Дом у Марфы был старый, перекосившийся, но чистый. Окна вымыты, занавески свежие, на крыльце аккуратно сложены дрова. Сама хозяйка встретила его на пороге — высокая, худая, в черном платке, который она так и не сняла после похорон мужа.
— Здравствуй, Петрович, — тихо сказала она. — Спасибо, что пришел.
— Здравствуй, хозяйка. Где у тебя беда?
— Вон, печь дымит, хоть плачь. Топлю — дым в избу валит, не продохнуть.
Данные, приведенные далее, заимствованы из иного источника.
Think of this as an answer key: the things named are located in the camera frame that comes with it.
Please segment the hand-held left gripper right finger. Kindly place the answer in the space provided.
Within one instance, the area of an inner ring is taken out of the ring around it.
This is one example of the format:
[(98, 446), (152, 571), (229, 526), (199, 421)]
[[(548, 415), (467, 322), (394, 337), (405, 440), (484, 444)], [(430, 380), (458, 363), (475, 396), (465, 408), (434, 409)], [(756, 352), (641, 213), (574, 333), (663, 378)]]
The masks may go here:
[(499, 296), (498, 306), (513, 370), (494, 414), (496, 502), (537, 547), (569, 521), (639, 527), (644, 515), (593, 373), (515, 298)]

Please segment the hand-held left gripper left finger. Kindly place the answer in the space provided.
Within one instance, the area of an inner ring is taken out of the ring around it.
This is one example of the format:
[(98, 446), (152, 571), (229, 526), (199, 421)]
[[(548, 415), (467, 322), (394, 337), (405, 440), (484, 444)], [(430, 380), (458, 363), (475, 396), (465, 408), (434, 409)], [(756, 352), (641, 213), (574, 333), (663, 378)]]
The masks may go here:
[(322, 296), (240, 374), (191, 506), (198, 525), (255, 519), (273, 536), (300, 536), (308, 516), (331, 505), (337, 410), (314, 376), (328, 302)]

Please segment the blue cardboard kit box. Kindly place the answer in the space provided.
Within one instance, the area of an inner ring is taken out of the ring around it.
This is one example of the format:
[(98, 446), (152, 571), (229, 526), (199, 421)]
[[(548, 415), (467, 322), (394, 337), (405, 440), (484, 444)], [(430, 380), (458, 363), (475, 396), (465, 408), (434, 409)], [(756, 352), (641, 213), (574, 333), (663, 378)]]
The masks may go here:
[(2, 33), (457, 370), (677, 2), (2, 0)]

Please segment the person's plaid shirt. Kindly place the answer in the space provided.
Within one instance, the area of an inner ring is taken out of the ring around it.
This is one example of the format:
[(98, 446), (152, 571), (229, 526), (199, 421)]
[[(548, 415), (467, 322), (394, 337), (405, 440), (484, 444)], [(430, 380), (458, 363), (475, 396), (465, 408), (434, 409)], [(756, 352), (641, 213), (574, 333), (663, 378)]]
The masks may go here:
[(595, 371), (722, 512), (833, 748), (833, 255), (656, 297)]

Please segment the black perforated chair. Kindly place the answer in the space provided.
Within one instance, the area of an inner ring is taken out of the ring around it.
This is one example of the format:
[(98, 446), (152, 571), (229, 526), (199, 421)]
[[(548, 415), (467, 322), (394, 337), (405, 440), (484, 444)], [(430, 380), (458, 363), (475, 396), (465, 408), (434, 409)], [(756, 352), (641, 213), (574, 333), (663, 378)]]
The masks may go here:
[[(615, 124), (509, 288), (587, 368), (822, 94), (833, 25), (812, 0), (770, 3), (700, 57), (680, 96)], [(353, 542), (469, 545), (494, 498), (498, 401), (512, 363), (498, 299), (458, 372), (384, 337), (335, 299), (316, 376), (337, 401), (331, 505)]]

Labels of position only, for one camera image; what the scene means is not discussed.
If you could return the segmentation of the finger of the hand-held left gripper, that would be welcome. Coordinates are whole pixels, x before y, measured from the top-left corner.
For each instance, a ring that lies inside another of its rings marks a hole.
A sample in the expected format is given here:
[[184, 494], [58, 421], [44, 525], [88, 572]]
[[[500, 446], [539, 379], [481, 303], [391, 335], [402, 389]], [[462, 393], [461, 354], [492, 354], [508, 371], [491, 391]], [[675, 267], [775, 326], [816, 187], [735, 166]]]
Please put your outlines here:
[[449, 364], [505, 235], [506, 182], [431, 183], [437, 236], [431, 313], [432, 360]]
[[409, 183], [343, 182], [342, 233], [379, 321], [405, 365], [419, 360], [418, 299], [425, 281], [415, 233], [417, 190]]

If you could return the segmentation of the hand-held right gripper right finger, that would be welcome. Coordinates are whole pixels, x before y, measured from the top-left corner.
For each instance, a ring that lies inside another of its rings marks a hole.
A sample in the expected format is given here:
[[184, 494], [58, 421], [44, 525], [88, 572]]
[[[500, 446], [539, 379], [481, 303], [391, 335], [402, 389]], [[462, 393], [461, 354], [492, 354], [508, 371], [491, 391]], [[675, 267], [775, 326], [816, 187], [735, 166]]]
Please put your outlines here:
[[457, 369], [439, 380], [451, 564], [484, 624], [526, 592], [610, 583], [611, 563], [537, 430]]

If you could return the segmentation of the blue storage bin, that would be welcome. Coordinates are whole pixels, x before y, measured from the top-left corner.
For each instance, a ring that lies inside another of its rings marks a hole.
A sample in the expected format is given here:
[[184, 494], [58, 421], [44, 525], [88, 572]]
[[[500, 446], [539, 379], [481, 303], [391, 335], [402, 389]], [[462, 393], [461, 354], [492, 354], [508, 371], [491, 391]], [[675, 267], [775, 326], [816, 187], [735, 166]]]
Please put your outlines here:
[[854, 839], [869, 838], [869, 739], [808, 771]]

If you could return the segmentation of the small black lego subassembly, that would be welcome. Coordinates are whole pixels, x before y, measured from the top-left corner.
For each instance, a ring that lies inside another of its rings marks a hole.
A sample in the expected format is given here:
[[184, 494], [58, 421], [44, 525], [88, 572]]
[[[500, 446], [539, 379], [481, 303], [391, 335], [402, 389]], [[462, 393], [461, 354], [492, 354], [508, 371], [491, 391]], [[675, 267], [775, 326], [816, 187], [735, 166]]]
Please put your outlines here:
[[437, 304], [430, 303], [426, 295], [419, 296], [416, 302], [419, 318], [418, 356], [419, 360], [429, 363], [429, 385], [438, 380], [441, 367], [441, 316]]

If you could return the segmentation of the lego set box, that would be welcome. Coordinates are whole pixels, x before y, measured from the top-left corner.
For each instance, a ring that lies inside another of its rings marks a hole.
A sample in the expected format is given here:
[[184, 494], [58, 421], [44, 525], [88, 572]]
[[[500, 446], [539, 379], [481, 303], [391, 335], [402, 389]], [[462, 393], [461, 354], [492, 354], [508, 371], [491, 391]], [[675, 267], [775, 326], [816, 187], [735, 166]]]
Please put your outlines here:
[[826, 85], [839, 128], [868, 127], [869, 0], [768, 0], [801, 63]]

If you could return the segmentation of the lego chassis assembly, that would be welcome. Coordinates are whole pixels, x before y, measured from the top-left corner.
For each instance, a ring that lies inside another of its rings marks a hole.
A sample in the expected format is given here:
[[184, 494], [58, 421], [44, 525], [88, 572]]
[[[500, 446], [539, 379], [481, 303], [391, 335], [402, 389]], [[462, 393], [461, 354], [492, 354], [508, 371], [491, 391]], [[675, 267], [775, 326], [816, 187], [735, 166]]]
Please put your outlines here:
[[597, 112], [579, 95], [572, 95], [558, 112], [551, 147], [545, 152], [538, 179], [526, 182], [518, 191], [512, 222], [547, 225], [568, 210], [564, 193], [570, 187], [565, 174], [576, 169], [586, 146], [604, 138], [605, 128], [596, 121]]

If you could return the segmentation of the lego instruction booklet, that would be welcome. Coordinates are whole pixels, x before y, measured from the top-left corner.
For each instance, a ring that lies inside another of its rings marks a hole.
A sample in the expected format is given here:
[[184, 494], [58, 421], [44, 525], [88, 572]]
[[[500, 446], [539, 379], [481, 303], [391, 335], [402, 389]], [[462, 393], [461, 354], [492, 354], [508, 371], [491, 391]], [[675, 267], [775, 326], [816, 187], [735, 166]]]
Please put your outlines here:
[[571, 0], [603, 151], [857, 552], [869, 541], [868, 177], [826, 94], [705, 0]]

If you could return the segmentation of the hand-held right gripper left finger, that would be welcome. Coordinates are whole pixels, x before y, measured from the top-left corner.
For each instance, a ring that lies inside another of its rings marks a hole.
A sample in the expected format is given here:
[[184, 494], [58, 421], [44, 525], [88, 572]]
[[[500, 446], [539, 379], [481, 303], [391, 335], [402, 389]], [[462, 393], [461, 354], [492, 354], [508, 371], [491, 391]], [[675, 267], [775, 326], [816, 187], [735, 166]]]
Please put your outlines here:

Петрович осмотрел печь, поковырял заслонку, понюхал воздух.
— Ясно. Дымоход забит. Сейчас полезу.
Он вышел во двор, приставил лестницу, залез на крышу и принялся за работу. Сажа сыпалась густыми хлопьями, черными, как грехи человеческие. Чихал, кашлял, ругался тихо, но дело делал.
Через час спустился, весь черный, как трубочист из сказки.
— Ну вот, готово, — сказал он, отряхиваясь. — Теперь будет тянуть, как миленькая.
Марфа посмотрела на него нерешительно, потом опустила глаза.
— Спасибо тебе… Очень помог. Заходи в дом, чайку попьешь, согреешься.
Петрович вошел. В избе было тепло и пахло сухими яблоками. На столе стоял самовар, две чашки и тарелка с хлебом.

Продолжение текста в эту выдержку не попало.